Exercise goal
Where a line of the entries holds the string "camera", copy that line.

Records supplied
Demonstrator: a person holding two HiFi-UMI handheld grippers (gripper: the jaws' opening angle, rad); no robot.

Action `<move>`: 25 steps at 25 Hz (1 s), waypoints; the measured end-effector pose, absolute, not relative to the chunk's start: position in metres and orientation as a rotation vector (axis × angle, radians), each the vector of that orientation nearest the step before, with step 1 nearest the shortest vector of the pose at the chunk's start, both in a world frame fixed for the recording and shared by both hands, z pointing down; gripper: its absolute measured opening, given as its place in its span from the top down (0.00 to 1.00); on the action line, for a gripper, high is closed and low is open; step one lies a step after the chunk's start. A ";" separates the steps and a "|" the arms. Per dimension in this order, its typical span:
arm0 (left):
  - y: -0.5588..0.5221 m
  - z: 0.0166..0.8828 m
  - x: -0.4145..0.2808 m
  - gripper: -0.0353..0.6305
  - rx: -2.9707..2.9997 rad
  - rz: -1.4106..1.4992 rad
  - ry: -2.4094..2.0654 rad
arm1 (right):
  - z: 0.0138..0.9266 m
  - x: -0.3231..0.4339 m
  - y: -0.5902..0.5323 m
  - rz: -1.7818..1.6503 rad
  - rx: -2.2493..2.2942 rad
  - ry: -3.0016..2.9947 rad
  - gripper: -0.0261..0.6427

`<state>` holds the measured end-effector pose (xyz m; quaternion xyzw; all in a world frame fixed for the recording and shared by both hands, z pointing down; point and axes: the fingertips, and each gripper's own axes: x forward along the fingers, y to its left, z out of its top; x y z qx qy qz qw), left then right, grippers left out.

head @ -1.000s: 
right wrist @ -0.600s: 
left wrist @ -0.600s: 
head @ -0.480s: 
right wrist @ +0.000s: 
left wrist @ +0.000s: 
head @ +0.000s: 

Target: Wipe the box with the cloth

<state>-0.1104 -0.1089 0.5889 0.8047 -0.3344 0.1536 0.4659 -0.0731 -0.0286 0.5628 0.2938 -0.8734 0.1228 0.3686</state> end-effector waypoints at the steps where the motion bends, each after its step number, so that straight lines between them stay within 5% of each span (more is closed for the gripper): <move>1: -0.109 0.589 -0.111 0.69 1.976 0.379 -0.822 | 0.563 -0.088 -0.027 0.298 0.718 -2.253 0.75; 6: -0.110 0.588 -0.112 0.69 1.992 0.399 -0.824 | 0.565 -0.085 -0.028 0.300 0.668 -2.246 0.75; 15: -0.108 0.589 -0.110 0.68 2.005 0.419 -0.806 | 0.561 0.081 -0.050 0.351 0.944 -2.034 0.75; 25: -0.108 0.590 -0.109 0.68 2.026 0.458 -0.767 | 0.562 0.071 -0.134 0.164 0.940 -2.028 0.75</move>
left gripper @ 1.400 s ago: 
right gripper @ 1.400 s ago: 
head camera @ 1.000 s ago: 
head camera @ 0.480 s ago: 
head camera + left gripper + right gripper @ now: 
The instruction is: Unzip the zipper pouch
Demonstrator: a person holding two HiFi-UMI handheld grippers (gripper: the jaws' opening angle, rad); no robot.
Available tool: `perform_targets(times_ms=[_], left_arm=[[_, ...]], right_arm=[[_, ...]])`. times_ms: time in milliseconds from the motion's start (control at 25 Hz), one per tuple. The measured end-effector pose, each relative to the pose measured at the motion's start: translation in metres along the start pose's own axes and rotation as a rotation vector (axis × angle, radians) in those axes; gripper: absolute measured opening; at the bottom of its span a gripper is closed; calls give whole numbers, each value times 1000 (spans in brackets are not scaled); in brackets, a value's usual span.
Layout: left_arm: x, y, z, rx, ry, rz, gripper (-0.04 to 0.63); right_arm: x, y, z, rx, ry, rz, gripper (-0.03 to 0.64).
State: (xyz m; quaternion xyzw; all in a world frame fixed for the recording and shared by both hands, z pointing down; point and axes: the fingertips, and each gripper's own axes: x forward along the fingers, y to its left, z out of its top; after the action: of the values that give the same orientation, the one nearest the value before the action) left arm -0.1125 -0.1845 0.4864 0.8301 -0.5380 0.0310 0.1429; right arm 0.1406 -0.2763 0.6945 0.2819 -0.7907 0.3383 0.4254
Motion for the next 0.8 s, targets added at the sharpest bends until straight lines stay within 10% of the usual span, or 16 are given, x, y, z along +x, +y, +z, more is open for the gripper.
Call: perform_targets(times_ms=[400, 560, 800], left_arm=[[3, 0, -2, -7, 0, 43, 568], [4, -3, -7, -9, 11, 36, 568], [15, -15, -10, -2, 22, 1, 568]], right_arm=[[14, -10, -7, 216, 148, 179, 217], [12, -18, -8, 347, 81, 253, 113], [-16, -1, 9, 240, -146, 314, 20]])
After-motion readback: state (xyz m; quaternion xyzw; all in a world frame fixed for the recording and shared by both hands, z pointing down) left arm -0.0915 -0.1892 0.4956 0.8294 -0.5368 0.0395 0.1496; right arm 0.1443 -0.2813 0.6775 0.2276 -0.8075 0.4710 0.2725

Exercise output
head camera @ 1.000 s ago: 
head camera @ 0.480 s ago: 
head camera + left gripper + right gripper @ now: 

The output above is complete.